鎌倉英勝寺で出会った赤いかわいらしい花.
はじめての出会い.
名前を調べると---
ややかわいそうな「ムシトリナデシコ」という和名がつけられています.
ムシトリナデシコ(虫取撫子)
Silene armeria,catchfly
▽ブリタニカ国際大百科事典 小項目事典 ムシトリナデシコ(虫取撫子)とは - コトバンク:
ナデシコ科の一年草または越年草。ハエトリナデシコともいう。ヨーロッパ原産で江戸時代末に日本へ伝えられ,観賞用として庭園に栽培される。----花色は普通紅色であるが淡紅または白色のものもある。
▽精選版 日本国語大辞典
〘名〙 ------上部の枝の節から粘液を分泌して小虫を付着するが食虫植物ではない。はえとりなでしこ。小町草。《季・夏》 〔日本植物名彙(1884)〕
小町草という別名があるとのことですから,こちらを使ってほしかったと思いますが---
このかわいそうな名前をつけたのはイギリス人らしい(英語でcatchfly)ので,仕方がないかなとも思います.
▽英語版Wikipedia
シレネ・アルメリア(Silene armeria)は、通称Sweet William catchfly(スウィートウィリアム:ナデシコの一品種 キャッチフライ)と呼ばれる、-----茎に滲み出る粘着性の樹液で小さな虫を捕らえることから、この名がついた。しかし、過去に食虫植物であることが確認されているが、現在は食虫植物とは見なされていない。

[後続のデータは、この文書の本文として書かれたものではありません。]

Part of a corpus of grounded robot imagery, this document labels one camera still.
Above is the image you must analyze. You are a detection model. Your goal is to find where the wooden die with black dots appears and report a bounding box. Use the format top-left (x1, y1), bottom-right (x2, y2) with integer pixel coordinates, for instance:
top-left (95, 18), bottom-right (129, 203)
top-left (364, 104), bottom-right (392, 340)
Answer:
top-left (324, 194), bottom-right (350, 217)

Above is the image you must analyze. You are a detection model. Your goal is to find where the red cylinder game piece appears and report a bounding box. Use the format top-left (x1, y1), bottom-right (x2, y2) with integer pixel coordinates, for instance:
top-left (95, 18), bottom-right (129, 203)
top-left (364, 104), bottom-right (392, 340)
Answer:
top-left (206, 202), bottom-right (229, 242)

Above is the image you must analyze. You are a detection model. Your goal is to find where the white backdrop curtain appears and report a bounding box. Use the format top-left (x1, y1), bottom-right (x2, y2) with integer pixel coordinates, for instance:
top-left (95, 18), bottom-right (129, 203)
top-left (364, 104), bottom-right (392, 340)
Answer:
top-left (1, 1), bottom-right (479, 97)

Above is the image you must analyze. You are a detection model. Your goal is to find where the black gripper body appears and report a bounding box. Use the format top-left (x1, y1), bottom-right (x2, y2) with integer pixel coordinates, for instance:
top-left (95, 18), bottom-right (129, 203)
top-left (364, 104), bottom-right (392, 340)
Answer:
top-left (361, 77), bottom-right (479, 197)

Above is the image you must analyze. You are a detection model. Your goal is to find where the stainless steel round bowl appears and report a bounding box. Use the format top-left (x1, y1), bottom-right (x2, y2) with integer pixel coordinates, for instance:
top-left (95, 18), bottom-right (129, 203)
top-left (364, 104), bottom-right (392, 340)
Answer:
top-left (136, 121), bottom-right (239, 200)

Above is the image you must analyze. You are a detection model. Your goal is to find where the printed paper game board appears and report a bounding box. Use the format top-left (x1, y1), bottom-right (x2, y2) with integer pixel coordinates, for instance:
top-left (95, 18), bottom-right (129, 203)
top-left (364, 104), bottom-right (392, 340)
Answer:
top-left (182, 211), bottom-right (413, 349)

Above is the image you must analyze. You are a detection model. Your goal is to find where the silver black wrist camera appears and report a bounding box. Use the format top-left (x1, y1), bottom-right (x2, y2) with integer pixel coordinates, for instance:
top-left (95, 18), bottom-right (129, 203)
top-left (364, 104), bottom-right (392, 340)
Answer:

ただ,この花が属するマンテマ属(シレネ属)の花の美しさはイギリス人も認めていて,同属のSilene flos-jovisシレネ・フロス-ジョヴィス,Silene schaftaシレネ・スカフタは,イギリス王立園芸協会の庭園功労賞を受賞しています.
改めて
ムシトリナデシコは,
ナデシコ目 Caryophyllales,ナデシコ科 Caryophyllaceae,
マンテマ属(シレネ属) Silene,
ムシトリナデシコ S. armeria
マンテマ属(シレネ属) Sileneは,植物の生態学や進化生物学の分野で研究対象とされてきたことでも有名な属.「1世紀以上にわたって性決定の遺伝学を理解するためのモデルとして利用されてきた」とのことです.https://en.wikipedia.org/wiki/Silene
「シレネとは、古代ギリシャの森の神で、酒神ディオニュソスの仲間であり家庭教師であったシレヌスの女性形である」(https://en.wikipedia.org/wiki/Silene)そうですが,何故このような名前がついたのかはよく分かりません.
そして,マンテマ属(シレネ属)は日本でその美しさを愛でられている(知る人ぞ知る?)センノウ属の近縁.